What is expected:
All that is wanted is the lines from the first line of the listing below through the line containing "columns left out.", written out exactly with pictures left out.

Exercise data:
Segment Open

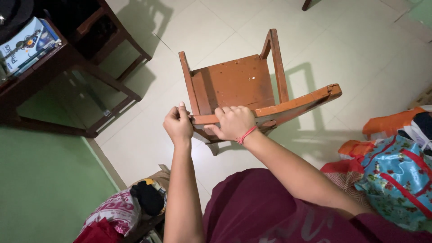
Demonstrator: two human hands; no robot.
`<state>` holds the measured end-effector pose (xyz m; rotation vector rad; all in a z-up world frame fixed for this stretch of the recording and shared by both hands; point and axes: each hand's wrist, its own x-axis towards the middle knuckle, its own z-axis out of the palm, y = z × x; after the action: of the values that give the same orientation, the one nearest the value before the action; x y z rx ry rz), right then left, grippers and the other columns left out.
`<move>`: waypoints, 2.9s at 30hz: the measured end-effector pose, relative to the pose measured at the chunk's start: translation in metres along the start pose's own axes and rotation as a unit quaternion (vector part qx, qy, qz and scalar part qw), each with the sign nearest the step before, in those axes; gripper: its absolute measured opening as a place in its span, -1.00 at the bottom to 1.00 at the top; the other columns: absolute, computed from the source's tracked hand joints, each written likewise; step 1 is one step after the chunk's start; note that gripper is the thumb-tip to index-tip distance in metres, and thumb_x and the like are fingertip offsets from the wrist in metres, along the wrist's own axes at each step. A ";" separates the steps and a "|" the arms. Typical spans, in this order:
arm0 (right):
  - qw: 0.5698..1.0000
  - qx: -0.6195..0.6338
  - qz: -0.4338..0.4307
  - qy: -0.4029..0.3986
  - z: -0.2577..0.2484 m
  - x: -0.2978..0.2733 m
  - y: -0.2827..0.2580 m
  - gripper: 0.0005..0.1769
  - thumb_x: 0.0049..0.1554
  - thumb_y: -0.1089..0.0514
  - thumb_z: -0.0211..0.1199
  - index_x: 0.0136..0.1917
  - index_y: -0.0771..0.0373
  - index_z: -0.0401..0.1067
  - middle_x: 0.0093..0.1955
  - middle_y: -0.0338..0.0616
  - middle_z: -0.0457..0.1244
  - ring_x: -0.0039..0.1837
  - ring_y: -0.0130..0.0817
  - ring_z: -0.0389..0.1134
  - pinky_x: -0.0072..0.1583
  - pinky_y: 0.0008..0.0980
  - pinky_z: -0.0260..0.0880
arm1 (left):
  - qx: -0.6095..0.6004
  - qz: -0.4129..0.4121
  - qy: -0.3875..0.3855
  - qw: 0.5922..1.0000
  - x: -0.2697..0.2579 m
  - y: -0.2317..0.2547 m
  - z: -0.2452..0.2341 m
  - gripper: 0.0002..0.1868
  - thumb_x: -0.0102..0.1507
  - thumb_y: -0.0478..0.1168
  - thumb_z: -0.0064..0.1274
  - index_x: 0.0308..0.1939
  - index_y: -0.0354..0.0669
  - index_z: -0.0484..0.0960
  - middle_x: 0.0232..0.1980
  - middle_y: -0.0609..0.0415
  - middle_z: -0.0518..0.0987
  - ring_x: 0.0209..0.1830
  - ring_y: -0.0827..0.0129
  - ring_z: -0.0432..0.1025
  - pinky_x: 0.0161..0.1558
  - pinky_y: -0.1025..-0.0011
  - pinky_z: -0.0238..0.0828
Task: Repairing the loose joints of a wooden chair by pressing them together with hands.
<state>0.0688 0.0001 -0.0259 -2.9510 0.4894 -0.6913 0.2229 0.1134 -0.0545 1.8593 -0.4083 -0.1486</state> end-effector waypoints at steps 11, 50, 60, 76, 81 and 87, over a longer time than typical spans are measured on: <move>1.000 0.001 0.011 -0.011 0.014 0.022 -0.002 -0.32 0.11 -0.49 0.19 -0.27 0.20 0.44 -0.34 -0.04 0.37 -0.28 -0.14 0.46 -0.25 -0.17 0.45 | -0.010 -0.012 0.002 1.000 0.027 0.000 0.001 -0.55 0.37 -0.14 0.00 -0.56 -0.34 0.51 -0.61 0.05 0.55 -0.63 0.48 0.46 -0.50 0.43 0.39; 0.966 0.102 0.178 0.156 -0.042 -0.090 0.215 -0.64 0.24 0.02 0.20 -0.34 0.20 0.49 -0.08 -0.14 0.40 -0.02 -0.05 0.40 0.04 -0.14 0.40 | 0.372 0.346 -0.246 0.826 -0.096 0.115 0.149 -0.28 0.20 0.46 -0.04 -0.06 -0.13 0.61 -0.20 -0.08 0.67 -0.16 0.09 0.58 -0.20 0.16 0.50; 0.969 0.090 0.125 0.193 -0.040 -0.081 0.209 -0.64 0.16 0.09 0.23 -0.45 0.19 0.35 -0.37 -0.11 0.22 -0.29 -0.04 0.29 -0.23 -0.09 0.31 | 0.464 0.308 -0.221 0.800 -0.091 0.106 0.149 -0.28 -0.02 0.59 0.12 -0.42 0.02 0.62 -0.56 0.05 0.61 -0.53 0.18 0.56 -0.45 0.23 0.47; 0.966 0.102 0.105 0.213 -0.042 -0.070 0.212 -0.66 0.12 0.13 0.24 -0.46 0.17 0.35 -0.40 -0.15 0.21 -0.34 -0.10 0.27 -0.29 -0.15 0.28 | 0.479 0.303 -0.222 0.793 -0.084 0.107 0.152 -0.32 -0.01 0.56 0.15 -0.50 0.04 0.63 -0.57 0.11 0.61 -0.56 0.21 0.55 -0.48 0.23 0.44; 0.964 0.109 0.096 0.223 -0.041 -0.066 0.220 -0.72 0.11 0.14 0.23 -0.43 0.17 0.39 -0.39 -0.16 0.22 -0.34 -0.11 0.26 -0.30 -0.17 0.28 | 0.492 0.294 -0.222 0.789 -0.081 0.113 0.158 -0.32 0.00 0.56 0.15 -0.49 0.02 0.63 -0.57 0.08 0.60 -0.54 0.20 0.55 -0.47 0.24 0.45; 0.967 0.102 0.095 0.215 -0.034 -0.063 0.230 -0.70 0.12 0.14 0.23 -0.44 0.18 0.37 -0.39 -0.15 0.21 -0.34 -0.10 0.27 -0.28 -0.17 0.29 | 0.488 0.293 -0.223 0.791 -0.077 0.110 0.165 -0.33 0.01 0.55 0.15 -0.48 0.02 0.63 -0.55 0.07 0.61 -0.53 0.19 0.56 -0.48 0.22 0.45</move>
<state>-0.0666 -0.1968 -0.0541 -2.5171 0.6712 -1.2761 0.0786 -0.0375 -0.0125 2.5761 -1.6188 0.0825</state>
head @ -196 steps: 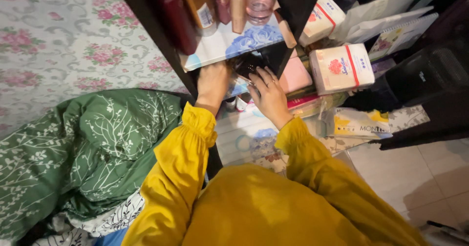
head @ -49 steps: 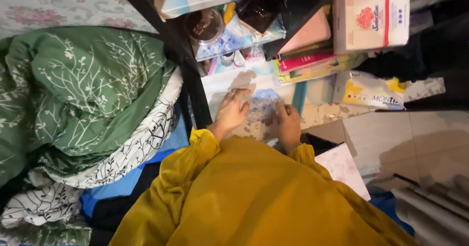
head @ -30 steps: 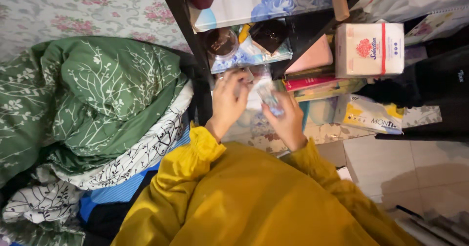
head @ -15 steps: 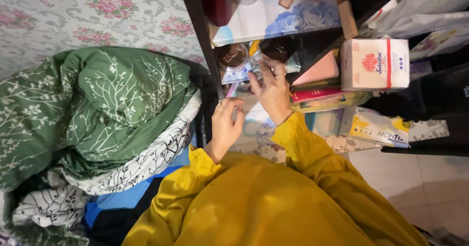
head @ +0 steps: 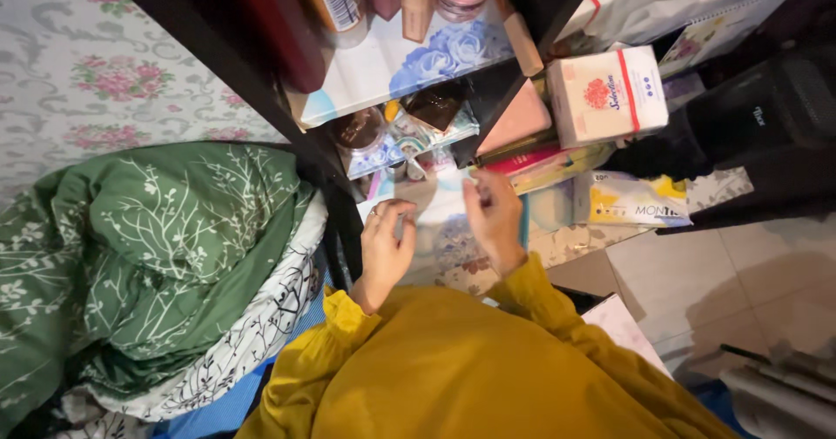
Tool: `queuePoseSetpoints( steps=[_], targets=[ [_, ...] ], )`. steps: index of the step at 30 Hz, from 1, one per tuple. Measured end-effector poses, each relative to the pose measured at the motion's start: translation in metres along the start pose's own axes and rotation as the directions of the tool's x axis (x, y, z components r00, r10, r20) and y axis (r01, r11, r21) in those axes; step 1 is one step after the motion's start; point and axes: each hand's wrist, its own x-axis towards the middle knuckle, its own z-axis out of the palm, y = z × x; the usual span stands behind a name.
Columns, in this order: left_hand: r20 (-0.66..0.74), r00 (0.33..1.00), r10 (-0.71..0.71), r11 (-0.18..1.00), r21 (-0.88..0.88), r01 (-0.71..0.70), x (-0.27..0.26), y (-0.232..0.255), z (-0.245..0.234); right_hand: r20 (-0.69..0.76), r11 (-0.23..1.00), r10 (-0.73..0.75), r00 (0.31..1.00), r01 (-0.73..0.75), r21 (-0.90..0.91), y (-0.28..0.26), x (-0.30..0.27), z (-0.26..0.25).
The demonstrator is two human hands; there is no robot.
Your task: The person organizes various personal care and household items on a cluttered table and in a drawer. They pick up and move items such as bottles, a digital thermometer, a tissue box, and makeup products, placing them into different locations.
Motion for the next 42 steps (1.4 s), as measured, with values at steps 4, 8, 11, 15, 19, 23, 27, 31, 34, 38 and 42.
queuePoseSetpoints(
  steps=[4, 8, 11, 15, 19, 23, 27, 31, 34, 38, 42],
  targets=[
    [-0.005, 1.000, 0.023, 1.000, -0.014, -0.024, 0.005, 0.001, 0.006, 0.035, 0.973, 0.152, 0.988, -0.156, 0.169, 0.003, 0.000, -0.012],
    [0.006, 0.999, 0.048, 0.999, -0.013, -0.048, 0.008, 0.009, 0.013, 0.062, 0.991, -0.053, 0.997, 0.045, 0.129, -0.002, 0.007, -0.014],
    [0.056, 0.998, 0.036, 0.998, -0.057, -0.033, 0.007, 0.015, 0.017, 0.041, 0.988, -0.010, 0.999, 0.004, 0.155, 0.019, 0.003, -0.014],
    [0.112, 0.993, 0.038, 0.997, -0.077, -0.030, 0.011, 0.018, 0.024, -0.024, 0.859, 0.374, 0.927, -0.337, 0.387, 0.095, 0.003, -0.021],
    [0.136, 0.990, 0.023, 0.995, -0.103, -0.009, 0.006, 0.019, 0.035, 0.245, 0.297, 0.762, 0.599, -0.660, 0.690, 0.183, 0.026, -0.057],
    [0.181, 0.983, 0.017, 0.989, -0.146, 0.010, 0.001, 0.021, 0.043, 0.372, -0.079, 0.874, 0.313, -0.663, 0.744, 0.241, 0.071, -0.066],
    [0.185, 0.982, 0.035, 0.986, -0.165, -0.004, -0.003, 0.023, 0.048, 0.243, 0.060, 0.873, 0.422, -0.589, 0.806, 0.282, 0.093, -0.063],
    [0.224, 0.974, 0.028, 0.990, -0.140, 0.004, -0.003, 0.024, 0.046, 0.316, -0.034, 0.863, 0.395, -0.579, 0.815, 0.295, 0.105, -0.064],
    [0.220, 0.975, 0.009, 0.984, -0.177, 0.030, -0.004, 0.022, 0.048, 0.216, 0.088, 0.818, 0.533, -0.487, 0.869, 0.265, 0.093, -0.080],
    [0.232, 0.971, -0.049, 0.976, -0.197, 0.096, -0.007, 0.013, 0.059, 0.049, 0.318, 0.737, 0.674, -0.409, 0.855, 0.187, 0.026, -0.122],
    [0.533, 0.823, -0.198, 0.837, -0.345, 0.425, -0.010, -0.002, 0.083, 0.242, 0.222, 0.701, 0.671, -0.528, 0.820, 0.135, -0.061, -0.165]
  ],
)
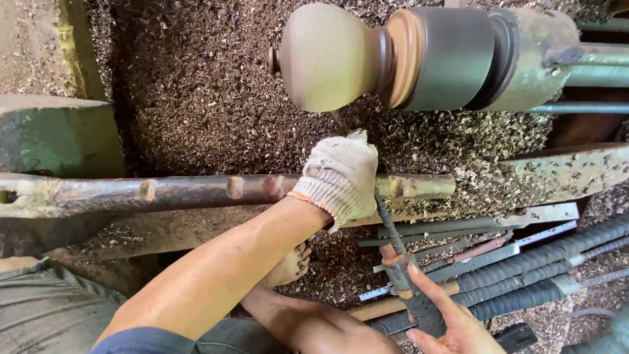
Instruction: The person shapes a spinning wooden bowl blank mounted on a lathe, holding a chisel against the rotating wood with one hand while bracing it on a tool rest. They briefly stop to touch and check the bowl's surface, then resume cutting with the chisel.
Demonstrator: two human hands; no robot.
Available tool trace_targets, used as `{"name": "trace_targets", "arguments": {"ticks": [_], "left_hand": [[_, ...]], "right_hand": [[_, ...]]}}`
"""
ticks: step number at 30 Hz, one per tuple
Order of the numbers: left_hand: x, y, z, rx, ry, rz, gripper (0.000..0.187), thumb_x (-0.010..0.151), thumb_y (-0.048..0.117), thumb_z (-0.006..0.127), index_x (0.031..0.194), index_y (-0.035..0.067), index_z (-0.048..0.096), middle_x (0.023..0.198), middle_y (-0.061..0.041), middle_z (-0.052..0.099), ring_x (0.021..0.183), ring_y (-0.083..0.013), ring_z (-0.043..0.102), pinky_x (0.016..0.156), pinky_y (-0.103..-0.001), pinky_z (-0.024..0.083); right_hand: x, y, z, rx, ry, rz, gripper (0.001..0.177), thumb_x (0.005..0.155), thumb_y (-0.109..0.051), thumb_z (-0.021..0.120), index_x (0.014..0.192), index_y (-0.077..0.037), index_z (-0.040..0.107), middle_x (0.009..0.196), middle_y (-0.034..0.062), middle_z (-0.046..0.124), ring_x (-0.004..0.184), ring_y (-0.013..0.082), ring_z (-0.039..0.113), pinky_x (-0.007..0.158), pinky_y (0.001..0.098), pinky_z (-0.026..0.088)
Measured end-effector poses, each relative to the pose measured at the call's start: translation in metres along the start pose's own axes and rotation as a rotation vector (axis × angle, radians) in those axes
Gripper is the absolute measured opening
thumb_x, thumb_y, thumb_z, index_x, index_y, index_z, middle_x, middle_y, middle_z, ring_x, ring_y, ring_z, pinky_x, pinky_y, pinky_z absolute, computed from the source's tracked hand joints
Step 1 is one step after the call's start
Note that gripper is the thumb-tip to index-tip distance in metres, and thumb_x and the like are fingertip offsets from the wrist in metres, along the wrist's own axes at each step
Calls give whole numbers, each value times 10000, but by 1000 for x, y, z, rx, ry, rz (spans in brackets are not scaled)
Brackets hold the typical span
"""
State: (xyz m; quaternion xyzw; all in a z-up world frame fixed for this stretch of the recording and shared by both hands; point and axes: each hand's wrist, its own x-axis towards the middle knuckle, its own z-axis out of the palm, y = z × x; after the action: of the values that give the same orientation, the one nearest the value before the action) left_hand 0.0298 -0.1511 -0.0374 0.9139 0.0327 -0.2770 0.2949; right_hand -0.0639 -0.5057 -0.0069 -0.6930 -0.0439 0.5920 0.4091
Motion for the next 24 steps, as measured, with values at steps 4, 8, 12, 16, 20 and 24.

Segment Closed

Answer box:
Demonstrator: two human hands; no robot.
`<state>` holds the measured end-effector pose (xyz m; rotation vector rad; all in a z-up world frame fixed for this stretch of the recording and shared by both hands; point and axes: each hand's wrist, its own x-axis towards the middle knuckle, its own z-axis out of the palm, y = z × x; after the action: of the values that give the same orientation, the one nearest the value before the action; x y z rx ry rz), right then left, grippers and the other columns left out.

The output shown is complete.